Second, the inclusion of patients with epilepsy introduces potential limitations in generalising our findings to the broader population, as focal epilepsy can alter typical patterns of hemispheric lateralisation and regional functional organisation ( ^{Hamberger and Cole, 2011}; ^{Berl et al., 2014}; ^{Gil et al., 2020}). To mitigate these concerns, we adopted two standard safeguards commonly used in intracranial language mapping studies: (i) all participants had confirmed left-hemisphere language dominance, determined through the Wada test, fMRI, or electrical stimulation mapping ( ^{Tzourio-Mazoyer et al., 2017}); and (ii) electrodes located within seizure onset zones or over structural lesions were excluded from time-frequency analyses to avoid artefacts and functional reorganisation ( ^{Kojima et al., 2012}, ²⁰¹³; ^{Wu et al., 2011}; ^{Nakai et al., 2017}), thereby minimising artefactual distortion from interictal activity and local functional reorganisation linked to epileptiform discharges. Although ECoG evidence on reading specific networks remains limited ( ^{Wu et al., 2011}), prior high-gamma mapping studies in epilepsy cohorts—using tasks such as auditory naming, picture naming, and single-word reading—have consistently demonstrated activation patterns that align with findings from non-invasive studies in neurotypical individuals, thereby supporting the validity of our approach ( ^{Kojima et al., 2012}, ²⁰¹³; ^{Wu et al., 2011}; ^{Nakai et al., 2017}; ^{Kambara et al., 2018}). These findings suggest that ECoG can provide insights beyond clinical populations.
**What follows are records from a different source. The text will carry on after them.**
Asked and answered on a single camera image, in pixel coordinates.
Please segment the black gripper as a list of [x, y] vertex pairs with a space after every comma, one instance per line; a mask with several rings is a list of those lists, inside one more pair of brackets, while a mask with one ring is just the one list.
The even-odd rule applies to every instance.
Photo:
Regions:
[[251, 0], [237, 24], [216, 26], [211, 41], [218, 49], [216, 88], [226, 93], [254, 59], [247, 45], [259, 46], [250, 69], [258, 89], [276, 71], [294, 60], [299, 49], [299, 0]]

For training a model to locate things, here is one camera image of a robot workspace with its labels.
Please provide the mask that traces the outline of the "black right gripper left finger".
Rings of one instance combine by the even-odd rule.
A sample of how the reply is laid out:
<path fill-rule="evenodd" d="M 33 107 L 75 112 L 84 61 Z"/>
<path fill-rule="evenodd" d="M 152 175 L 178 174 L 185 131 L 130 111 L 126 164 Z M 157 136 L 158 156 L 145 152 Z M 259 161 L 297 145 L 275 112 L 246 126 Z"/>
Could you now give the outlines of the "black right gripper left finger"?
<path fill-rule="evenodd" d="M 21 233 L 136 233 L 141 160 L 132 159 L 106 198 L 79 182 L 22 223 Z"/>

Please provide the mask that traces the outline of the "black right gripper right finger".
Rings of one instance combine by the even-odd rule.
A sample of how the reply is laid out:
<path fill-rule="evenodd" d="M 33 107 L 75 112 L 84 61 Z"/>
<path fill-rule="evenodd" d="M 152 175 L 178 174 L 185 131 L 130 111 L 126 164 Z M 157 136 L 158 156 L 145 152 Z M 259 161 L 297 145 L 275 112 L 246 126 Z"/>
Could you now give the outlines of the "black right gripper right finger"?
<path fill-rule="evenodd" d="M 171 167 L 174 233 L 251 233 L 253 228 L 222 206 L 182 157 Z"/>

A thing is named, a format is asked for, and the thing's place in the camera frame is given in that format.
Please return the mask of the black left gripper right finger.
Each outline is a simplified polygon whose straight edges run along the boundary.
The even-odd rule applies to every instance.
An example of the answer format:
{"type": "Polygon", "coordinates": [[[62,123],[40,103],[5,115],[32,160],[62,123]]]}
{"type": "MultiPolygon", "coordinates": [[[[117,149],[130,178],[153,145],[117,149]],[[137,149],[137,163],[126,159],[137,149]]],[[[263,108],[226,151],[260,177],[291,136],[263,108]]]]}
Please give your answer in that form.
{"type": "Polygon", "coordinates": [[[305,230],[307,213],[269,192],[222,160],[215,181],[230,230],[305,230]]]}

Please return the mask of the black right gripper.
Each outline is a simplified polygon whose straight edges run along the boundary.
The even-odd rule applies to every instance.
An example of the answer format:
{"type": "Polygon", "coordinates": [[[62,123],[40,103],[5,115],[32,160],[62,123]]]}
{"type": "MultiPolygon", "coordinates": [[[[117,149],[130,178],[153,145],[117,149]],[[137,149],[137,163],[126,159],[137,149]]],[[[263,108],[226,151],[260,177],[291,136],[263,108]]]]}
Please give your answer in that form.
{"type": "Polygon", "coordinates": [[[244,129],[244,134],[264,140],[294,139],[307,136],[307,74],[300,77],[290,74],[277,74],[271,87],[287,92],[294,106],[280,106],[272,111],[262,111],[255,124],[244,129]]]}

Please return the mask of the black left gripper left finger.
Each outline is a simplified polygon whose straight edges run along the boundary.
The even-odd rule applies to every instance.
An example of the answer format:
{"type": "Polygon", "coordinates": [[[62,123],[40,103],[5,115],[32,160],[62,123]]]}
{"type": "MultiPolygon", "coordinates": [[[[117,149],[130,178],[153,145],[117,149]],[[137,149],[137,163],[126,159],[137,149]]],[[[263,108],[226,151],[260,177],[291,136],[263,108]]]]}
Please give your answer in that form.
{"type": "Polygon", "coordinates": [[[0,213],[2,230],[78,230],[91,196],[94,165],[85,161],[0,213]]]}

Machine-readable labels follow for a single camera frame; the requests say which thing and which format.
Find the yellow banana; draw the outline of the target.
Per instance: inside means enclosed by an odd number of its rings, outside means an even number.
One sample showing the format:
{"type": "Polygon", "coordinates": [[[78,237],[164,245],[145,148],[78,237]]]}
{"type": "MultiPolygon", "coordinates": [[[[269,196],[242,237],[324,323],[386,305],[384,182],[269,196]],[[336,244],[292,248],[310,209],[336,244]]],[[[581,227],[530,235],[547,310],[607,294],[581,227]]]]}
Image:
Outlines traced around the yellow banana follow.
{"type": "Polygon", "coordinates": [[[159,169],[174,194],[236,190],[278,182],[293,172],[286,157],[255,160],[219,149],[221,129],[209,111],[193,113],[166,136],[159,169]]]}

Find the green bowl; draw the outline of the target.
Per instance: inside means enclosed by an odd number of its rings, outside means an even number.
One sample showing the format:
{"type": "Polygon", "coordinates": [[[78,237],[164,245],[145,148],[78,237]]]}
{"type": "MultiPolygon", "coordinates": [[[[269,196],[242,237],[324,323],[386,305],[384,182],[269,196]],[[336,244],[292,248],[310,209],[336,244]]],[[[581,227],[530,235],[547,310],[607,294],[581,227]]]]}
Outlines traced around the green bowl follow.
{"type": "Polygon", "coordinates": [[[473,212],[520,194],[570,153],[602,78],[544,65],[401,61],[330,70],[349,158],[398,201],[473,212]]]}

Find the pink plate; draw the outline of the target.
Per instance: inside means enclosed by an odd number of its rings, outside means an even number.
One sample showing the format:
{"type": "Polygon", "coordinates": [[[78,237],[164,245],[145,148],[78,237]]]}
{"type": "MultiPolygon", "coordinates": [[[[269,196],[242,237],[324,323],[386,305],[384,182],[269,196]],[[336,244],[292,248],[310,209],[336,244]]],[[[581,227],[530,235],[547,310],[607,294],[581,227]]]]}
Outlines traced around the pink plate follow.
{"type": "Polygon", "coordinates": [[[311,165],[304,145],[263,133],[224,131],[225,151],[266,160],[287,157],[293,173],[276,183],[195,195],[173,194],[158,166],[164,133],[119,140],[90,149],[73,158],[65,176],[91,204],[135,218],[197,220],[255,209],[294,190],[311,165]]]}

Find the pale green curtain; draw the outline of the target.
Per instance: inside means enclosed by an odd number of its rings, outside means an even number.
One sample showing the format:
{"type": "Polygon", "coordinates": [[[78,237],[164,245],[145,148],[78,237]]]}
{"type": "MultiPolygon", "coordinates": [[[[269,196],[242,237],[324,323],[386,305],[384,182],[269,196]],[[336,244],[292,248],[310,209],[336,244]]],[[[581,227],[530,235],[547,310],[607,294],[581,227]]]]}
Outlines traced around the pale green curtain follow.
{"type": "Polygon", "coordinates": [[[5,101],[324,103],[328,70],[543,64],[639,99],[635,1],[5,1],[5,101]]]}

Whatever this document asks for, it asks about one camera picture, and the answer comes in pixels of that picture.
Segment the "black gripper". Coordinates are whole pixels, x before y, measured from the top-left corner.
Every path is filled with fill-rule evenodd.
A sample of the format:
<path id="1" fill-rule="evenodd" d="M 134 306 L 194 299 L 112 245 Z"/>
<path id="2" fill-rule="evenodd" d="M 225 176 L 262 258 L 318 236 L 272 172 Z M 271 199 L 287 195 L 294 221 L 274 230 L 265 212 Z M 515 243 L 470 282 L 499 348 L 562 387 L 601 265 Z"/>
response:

Nevertheless, further research with larger and neurotypical cohorts is necessary to confirm the generalisability of our findings. While invasive studies in patients with epilepsy—such as direct cortical stimulation ( ^{Penfield and Jasper, 1954}; ^{Ojemann, 1991}) and lesion-deficit correlations ( ^{Scoville and Milner, 1957}; ^{Rasmussen and Milner, 1977})—have significantly advanced cognitive neuroscience, our results should be regarded as provisional until corroborated by complementary methods in non-clinical populations.
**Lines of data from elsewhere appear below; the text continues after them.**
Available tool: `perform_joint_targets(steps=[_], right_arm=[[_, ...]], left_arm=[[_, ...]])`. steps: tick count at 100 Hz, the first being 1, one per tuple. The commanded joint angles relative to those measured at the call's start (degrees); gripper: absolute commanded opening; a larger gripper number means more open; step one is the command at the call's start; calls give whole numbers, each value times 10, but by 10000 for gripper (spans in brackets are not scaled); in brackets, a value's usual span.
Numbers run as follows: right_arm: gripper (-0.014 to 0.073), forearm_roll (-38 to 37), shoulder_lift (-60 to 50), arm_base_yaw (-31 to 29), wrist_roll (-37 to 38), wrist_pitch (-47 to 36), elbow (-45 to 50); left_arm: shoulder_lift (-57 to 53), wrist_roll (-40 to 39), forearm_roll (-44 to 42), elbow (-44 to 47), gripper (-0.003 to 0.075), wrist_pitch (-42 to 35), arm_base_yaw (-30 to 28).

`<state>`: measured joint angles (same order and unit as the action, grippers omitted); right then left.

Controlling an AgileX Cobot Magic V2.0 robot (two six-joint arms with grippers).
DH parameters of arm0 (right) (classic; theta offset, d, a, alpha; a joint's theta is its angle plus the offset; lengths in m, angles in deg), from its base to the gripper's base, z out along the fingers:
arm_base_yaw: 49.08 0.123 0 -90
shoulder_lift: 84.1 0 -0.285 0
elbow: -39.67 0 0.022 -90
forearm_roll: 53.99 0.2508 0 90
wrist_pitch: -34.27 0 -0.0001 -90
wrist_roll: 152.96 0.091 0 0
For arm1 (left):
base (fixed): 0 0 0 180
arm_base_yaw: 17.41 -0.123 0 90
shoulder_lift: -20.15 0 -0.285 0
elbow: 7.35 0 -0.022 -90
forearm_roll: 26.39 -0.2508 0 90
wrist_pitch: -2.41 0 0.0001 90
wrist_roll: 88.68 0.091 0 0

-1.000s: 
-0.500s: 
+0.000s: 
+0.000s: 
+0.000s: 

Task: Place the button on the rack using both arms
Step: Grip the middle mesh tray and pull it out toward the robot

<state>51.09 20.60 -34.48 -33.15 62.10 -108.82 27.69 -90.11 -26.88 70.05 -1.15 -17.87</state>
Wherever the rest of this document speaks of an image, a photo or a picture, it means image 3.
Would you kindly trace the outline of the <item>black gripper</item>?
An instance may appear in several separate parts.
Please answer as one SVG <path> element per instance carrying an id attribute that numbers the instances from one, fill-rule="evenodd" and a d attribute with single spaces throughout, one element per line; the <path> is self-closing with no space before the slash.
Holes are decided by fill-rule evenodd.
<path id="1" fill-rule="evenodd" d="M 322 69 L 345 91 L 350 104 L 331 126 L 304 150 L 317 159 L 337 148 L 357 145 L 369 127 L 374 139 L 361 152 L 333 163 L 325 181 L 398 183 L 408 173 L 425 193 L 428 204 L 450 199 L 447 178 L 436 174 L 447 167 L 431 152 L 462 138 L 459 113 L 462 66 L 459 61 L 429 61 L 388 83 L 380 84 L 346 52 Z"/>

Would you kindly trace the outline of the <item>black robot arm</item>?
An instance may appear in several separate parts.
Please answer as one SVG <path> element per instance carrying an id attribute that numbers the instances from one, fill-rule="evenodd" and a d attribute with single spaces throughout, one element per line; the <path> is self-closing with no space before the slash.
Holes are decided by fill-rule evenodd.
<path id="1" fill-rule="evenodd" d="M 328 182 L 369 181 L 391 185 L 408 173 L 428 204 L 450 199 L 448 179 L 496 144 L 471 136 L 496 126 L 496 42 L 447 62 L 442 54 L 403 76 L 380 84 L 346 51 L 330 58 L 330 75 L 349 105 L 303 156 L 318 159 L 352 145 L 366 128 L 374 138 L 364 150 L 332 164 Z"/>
Third, we did not measure response times during the lexical decision tasks, limiting our ability to directly link decision-making processes to the temporal dynamics of Kana and Kanji reading observed in the ECoG data. Although response-time differences are unlikely to influence early visual processing in the vOT regions, previous studies on word reading ( ^{Woolnough et al., 2022}) have shown that late-stage high-gamma responses—particularly in the auditory cortex beyond 500 ms—are delayed for pseudowords compared with real words, likely reflecting longer processing times. Incorporating response-time measurements in future research would enable a more precise interpretation of late neural activity and its relation to cognitive processing. Fourth, our study focused exclusively on high-familiarity words, and we did not manipulate variables such as word length, frequency, or familiarity, which are known to influence the reading process. Future research examining these variables could provide deeper insights into the dual-route model and the differential effects on Kana and Kanji processing.
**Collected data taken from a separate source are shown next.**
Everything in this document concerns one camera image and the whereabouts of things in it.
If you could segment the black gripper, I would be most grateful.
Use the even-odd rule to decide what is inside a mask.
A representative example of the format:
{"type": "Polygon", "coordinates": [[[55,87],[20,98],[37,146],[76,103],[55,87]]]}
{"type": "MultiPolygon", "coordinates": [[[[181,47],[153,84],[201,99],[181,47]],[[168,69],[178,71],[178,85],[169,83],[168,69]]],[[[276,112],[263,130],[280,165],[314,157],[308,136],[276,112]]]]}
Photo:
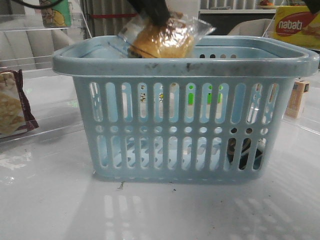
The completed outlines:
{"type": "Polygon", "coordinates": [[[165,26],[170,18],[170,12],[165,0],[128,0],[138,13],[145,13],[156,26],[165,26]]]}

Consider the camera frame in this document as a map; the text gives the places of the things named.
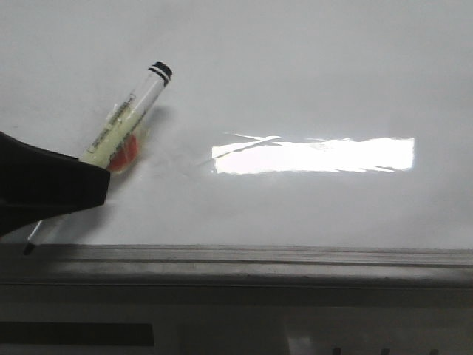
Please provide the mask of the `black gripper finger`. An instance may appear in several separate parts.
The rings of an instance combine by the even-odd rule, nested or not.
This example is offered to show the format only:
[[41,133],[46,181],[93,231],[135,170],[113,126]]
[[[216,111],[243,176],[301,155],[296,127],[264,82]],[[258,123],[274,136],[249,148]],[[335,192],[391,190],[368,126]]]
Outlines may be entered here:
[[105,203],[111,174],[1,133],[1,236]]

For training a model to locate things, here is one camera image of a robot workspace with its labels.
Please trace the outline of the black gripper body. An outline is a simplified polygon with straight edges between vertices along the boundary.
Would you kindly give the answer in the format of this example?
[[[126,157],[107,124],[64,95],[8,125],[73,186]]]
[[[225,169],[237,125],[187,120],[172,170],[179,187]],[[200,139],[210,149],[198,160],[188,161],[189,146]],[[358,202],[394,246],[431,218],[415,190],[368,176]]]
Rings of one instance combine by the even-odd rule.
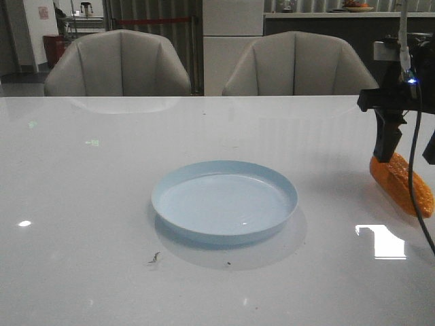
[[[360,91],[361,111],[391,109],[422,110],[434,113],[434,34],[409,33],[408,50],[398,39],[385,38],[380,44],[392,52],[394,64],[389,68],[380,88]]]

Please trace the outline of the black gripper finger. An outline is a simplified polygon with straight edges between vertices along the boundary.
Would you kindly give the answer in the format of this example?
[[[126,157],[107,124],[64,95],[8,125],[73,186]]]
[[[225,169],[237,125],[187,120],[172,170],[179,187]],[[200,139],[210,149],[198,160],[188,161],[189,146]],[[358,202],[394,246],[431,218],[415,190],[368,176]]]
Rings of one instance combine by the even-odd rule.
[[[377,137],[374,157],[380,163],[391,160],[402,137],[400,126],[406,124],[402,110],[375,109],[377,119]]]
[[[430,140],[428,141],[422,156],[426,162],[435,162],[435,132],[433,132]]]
Additionally, recent studies on direct electrical stimulation have highlighted the importance of neural fibres in both Kana and Kanji reading ( ^{Tamai et al., 2022}). The anterior-inferior portion of the inferior longitudinal fasciculus has been implicated in Kanji reading, while the posterior-superior portions of the arcuate fasciculus, posterior superior longitudinal fasciculus, inferior fronto-occipital fasciculus, and inferior longitudinal fasciculus appear to support Kana reading. However, no studies to date have investigated Kana and Kanji alexia using diffusion tensor imaging. Future studies combining stereotactic electroencephalography with diffusion tensor imaging could help delineate the broader brain networks, including white matter pathways, involved in reading different scripts, thereby providing a more comprehensive understanding of the neural mechanisms underlying Japanese reading.